Secret-exfiltration (canary leakage) provides sharper granularity, as attack rates do not saturate the models. Here, the escaping effect becomes more apparent for neutralized (angle-bracket) families and vanishes for the unaffected delimiter types.

Discussion and Implications

Security Mechanism Mismatch

The empirical findings and static analysis conclusively demonstrate that Handlebars escaping provides contingent, rather than general, protection against structural role injection in LLM prompts.
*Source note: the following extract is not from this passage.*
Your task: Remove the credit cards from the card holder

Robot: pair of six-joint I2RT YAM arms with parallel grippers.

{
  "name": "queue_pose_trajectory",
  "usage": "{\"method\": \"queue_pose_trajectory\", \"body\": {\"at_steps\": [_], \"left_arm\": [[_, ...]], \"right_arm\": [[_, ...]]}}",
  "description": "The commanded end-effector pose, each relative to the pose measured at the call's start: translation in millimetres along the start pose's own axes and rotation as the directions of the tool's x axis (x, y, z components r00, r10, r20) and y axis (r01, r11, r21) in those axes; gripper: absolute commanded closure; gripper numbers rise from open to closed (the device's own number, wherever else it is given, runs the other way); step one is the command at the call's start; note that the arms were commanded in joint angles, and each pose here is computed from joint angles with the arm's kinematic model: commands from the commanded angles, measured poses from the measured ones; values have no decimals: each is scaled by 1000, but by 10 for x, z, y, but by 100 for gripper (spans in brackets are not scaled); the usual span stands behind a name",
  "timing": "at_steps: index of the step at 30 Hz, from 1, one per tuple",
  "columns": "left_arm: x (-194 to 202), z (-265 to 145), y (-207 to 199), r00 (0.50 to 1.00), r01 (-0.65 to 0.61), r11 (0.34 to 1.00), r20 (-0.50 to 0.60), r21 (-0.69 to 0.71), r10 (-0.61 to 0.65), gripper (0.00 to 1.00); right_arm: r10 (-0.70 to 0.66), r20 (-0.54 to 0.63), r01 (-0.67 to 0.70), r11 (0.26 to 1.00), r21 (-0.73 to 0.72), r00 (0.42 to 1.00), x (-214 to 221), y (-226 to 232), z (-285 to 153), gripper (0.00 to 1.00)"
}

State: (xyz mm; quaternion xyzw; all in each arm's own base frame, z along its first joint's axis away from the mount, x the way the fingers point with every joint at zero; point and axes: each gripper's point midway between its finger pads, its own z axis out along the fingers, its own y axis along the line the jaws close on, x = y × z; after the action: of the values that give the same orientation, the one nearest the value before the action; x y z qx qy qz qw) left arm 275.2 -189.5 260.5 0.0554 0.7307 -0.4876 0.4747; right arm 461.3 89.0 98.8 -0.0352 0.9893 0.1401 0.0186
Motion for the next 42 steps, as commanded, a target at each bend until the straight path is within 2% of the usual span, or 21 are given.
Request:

The defense is accidental and a byproduct of targeting HTML-specific risk. For delimiter families whose control tokens do not overlap with the HTML escape alphabet, nominal safety measures are entirely circumvented.

Model and Stack Sensitivity

The level of protection afforded by escaping is secondary to the model’s inherent susceptibility. If the model will follow unstructured injected instructions (as evidenced by the high success rate of the “plain” control), escaping is ineffectual regardless of delimiter scheme. Conversely, advanced models like Claude Haiku 4.5 appear resistant across both objectives, suggesting that model-side role adherence and alignment are more determinative than input-side sanitation.

Further, the experiments used a deployment model where role delimiters are passed as regular user message text. In deployments that tokenize or natively parse delimiter tokens (e.g., [INST]/ChatML parsed as control tokens in local serving stacks), the risks associated with surviving delimiters may be amplified.

Guidance for Prompt Engineering and Future Defenses

  • The use of double-brace Handlebars escaping in prompt templating should be retained, but not relied upon as a primary security control. It does not generalize to all delimiter families, particularly for widely used schemes based on colons, square brackets, or Markdown headings.
  • To genuinely mitigate structural role injection, practitioners should separate instruction and data at the structural level (distinct fields/messages), select models with robust instruction hierarchies, or use signal marking/encoding of untrusted spans, as advanced in recent countermeasures such as StruQ (Chen et al., 2024) and Spotlighting (Hines et al., 2024).
  • The security evaluation of alternative templating engines (Jinja2, etc.) remains an open and necessary area of future work, as their escaping alphabets differ and may offer variable protection.

Conclusion

The study rigorously establishes that Handlebars HTML escaping only prevents structural role injection for role delimiters constructed from angle brackets, leaving those based on square brackets, colons, or Markdown hashes entirely unprotected. The effectiveness of escaping is both delimiter- and model-dependent and cannot substitute for robust prompt boundary enforcement or model-side instruction adherence. Developers and security architects must pair escaping with structural and model-level defenses, and should not infer prompt safety from HTML-oriented escaping semantics alone. This research calls for precise, context-aware prompt engineering and further work on templating engine analysis and stack-level defense primitives.